_What this task involves_
For each line in the data that includes "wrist", make a copy.
=== Section Start ===
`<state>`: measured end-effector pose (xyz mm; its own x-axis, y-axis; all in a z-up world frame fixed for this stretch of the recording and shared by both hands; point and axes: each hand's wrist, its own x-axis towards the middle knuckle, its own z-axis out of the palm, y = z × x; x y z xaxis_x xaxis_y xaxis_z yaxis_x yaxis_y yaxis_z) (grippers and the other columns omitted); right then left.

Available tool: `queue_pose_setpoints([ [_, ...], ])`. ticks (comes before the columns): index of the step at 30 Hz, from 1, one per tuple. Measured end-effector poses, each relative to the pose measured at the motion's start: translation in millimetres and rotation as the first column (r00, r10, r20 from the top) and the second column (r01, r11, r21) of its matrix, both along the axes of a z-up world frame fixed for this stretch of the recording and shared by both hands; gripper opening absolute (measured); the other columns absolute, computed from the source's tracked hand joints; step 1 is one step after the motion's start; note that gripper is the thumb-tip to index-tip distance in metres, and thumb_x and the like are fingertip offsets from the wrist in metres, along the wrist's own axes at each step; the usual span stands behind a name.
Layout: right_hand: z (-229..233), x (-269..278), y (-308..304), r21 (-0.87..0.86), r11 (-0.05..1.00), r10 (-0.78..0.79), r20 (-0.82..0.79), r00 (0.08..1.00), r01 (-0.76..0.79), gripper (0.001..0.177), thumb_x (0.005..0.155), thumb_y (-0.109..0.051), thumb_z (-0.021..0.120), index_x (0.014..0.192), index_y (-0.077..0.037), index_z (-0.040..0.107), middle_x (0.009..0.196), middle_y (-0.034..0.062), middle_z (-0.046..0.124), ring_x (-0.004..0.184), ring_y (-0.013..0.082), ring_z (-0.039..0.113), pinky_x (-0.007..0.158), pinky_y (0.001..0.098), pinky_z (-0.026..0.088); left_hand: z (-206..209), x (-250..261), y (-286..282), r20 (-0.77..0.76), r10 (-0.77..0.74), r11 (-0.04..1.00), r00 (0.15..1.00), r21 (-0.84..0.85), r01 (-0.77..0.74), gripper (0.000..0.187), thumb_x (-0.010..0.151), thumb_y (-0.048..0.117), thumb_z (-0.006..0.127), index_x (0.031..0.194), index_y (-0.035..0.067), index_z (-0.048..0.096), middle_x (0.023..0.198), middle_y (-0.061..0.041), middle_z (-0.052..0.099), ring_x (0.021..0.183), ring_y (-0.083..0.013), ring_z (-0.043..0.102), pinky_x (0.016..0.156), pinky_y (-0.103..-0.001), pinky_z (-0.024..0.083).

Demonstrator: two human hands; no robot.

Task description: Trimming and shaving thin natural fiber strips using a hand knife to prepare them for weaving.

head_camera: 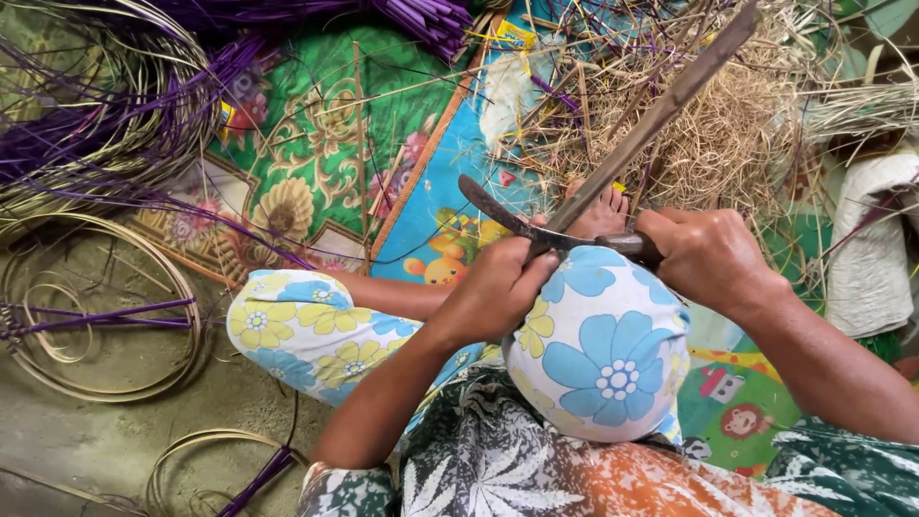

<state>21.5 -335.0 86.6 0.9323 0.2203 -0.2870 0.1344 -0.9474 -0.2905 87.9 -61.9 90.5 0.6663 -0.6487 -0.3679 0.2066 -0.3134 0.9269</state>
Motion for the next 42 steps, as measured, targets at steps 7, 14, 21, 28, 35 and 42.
queue_pose_setpoints([
  [7, 6, -7, 1, 0.001, 1.0, -0.017, 0.06, 0.998, 0.017, 0.014, 0.085, -0.009, 0.071, 0.08, -0.009, 0.058, 0.071, 0.0027, 0.067, 0.05, 0.0206, 0.058, 0.05, 0.0392, 0.047, 9, -2, 5, -0.023, -0.013, 0.998, 1.0, -0.067, 0.012, 0.025, 0.099, 0.014, 0.055, 0.083, -0.004, 0.061, 0.076, -0.007, 0.063, 0.06, -0.0159, 0.053, 0.056, -0.035, 0.046],
  [14, 6, -9, 1, 0.01, 0.999, -0.042, 0.076, 0.996, 0.041, 0.023, 0.09, -0.018, 0.073, 0.077, -0.01, 0.056, 0.068, 0.0003, 0.064, 0.048, 0.018, 0.055, 0.046, 0.0377, 0.044, 24, -8, 27, -0.018, -0.046, 0.997, 0.999, -0.064, 0.044, 0.024, 0.099, 0.013, 0.051, 0.111, -0.002, 0.066, 0.087, -0.008, 0.069, 0.069, -0.0173, 0.058, 0.062, -0.034, 0.048],
  [21, 8, -12, 1, -0.021, 0.999, -0.033, 0.113, 0.993, 0.035, 0.013, 0.087, -0.013, 0.072, 0.082, -0.01, 0.061, 0.072, 0.0022, 0.065, 0.051, 0.0203, 0.057, 0.049, 0.0383, 0.046, 22, -21, 40, -0.029, -0.047, 0.997, 0.998, -0.066, 0.045, 0.021, 0.102, 0.016, 0.05, 0.097, -0.001, 0.062, 0.084, -0.006, 0.06, 0.067, -0.0156, 0.053, 0.062, -0.033, 0.046],
  [28, 4, -12, -2, -0.004, 0.997, -0.075, 0.108, 0.991, 0.076, 0.018, 0.086, -0.016, 0.074, 0.079, -0.011, 0.058, 0.066, -0.0014, 0.062, 0.048, 0.0177, 0.054, 0.047, 0.0382, 0.044, 29, -37, 67, -0.169, -0.036, 0.998, 0.985, -0.061, 0.026, 0.021, 0.103, 0.021, 0.051, 0.096, 0.004, 0.061, 0.082, -0.002, 0.056, 0.068, -0.0132, 0.05, 0.062, -0.031, 0.042],
  [35, 1, -20, -10, 0.097, 0.979, -0.185, 0.031, 0.982, 0.181, 0.01, 0.087, -0.011, 0.076, 0.082, -0.01, 0.067, 0.074, -0.0011, 0.072, 0.051, 0.0142, 0.058, 0.049, 0.0335, 0.047, 34, -63, 108, -0.237, -0.024, 0.998, 0.971, 0.047, 0.036, 0.02, 0.101, 0.023, 0.055, 0.098, 0.005, 0.064, 0.07, 0.0, 0.059, 0.06, -0.0134, 0.051, 0.055, -0.032, 0.04],
  [42, 10, -23, -6, 0.015, 0.954, -0.298, -0.071, 0.952, 0.299, 0.01, 0.086, -0.013, 0.078, 0.088, -0.01, 0.069, 0.075, 0.0001, 0.073, 0.054, 0.0153, 0.058, 0.056, 0.0343, 0.048, 22, -97, 160, -0.269, 0.049, 0.995, 0.962, 0.101, -0.022, 0.029, 0.1, 0.023, 0.058, 0.117, 0.006, 0.073, 0.064, 0.003, 0.054, 0.053, -0.0114, 0.044, 0.05, -0.031, 0.034],
])
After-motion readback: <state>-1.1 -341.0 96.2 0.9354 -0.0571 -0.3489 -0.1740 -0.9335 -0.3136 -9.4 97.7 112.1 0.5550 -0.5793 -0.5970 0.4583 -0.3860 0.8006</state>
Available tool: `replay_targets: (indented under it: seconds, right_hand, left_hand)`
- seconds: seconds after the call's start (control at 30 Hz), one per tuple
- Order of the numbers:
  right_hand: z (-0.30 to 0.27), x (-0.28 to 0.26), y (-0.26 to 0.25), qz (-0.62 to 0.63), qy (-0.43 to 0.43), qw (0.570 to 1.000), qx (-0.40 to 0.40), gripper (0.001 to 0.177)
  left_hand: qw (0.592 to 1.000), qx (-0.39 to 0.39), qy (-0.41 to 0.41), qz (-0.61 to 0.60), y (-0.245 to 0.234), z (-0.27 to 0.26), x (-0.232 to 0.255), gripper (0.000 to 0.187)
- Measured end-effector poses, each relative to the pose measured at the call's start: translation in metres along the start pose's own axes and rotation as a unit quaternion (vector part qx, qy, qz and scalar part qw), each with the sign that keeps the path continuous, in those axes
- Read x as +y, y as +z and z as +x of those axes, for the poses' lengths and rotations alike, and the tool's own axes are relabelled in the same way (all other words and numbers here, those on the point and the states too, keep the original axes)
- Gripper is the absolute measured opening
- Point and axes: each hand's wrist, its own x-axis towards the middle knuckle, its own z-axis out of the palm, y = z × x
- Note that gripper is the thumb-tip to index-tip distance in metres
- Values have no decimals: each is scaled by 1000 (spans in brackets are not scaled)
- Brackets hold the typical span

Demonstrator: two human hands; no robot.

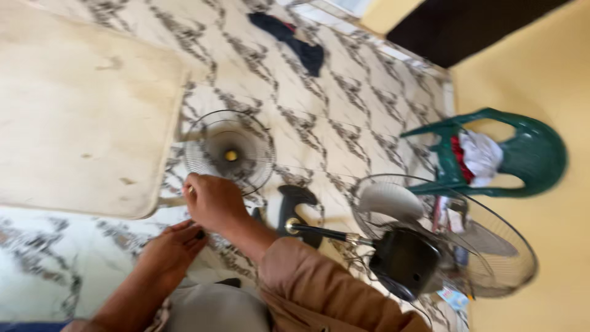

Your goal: The person disassembles a standing fan by removing the front grille and then uses a screwdriver to loosen and remove screws from the fan head. They detach the fan head from the stand and continue to manipulate the internal components.

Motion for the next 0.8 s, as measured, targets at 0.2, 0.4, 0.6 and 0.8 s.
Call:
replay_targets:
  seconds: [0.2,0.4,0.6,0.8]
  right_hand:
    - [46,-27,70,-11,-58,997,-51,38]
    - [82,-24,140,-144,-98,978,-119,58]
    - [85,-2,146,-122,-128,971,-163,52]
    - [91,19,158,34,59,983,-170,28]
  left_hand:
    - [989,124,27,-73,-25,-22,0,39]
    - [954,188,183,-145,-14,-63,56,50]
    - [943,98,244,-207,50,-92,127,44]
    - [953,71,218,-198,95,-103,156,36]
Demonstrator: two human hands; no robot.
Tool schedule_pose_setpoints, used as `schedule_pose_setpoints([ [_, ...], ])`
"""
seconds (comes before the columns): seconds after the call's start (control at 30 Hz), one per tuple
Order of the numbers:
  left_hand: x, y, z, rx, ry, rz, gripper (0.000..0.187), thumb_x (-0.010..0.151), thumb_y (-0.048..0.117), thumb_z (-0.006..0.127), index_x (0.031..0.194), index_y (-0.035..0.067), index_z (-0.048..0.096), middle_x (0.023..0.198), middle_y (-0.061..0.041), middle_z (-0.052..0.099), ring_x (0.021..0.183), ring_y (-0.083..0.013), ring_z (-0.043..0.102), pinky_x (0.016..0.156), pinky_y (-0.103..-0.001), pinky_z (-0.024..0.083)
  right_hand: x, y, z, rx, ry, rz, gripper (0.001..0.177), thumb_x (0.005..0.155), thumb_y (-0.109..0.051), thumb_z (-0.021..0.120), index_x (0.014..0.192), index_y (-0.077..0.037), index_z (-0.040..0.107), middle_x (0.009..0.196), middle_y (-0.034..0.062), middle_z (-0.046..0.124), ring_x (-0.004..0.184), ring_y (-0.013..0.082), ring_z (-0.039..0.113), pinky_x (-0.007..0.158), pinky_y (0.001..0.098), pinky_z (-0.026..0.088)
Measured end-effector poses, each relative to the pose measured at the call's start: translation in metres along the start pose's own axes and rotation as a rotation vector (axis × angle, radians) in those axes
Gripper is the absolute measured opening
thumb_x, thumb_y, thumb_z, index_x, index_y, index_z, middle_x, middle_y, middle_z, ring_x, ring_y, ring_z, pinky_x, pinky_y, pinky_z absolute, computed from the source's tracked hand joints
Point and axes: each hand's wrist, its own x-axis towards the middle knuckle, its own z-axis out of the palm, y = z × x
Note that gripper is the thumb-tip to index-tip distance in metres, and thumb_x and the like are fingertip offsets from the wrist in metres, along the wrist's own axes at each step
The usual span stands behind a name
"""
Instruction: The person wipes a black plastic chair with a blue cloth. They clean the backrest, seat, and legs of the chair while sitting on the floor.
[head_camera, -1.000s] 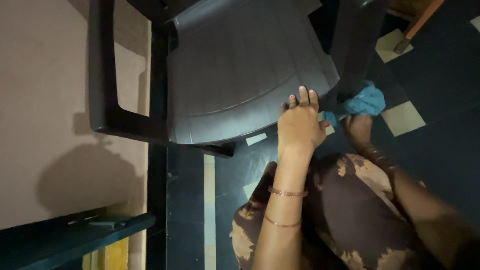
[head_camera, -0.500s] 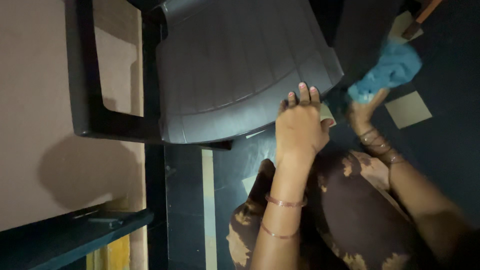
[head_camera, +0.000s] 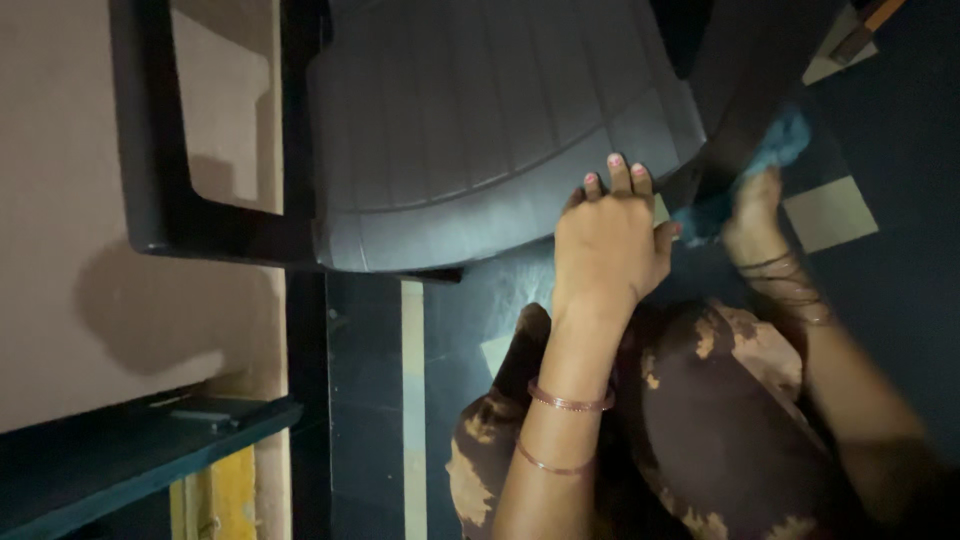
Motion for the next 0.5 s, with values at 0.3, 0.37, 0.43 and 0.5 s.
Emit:
schedule_pose_setpoints([
  [0.3,-0.007,0.004,-0.003,-0.011,0.064,0.004,0.074,0.081,0.041,0.073,0.139,-0.001,0.055,0.145,-0.023,0.056,0.126,-0.0420,0.061,0.108,-0.045,0.048,-0.055,0.022,0.008,-0.103,-0.092,0.129,0.040,0.100,-0.011,0.061,0.132,0.006,0.043,0.124,0.0297,0.049,0.113,0.0493,0.046,0.098,0.0559,0.038],
  [0.37,-0.008,0.003,-0.002,-0.017,0.078,0.010,0.074,0.081,0.041,0.073,0.139,-0.002,0.056,0.144,-0.025,0.056,0.124,-0.0430,0.062,0.106,-0.046,0.049,-0.076,0.019,0.016,-0.146,-0.218,0.238,0.038,0.099,-0.010,0.061,0.130,0.006,0.045,0.121,0.0291,0.052,0.111,0.0489,0.049,0.096,0.0555,0.040],
  [0.43,-0.009,0.003,0.000,-0.021,0.088,0.009,0.074,0.082,0.041,0.073,0.138,-0.003,0.056,0.143,-0.025,0.057,0.123,-0.0437,0.063,0.105,-0.045,0.050,-0.094,0.021,0.014,-0.185,-0.322,0.332,0.036,0.098,-0.010,0.062,0.128,0.005,0.047,0.118,0.0284,0.054,0.108,0.0485,0.051,0.094,0.0552,0.042],
  [0.5,-0.008,0.004,0.002,-0.020,0.101,0.013,0.073,0.083,0.042,0.072,0.138,-0.003,0.057,0.142,-0.026,0.057,0.122,-0.0440,0.064,0.105,-0.045,0.050,-0.104,0.024,0.011,-0.212,-0.389,0.402,0.035,0.097,-0.009,0.062,0.126,0.005,0.050,0.116,0.0277,0.057,0.105,0.0481,0.053,0.092,0.0548,0.043],
])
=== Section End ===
_Solved problem_
`<state>`: measured end-effector pose (xyz mm; its own x-axis, y-axis; all in a z-up world frame fixed for this stretch of the recording and shared by both hands; point and axes: each hand's wrist, its own x-axis towards the middle knuckle, its own z-axis out of the palm, y = z × x; x y z xaxis_x xaxis_y xaxis_z yaxis_x yaxis_y yaxis_z) (grippers and the other columns omitted); right then left.
Available tool: `queue_pose_setpoints([ [_, ...], ])`. ticks (comes before the columns): index of the step at 30 Hz, from 1, one per tuple. Measured end-effector poses, each relative to the pose measured at the motion's start: translation in millimetres and rotation as the first column (r00, r10, r20 from the top) and the second column (r01, r11, r21) of its matrix, both along the axes of a z-up world frame fixed for this stretch of the recording and shared by both hands; gripper opening absolute (measured); the other columns absolute, computed from the source's tracked hand joints; step 1 is one step after the motion's start; note that gripper is the thumb-tip to index-tip distance in metres, and thumb_x and the like are fingertip offsets from the wrist in metres, along the wrist's own axes at each step; the usual span stands behind a name.
- Point and axes: each hand's wrist, its own x-axis towards the middle knuckle, its own z-axis out of the palm, y = z × x
Point and axes: each hand's wrist, its own x-axis towards the middle knuckle, its own z-axis out of the palm, y = z × x
Note that gripper is the thumb-tip to index-tip distance in metres, and thumb_x and the like are fingertip offsets from the wrist in metres, along the wrist's own axes at each step

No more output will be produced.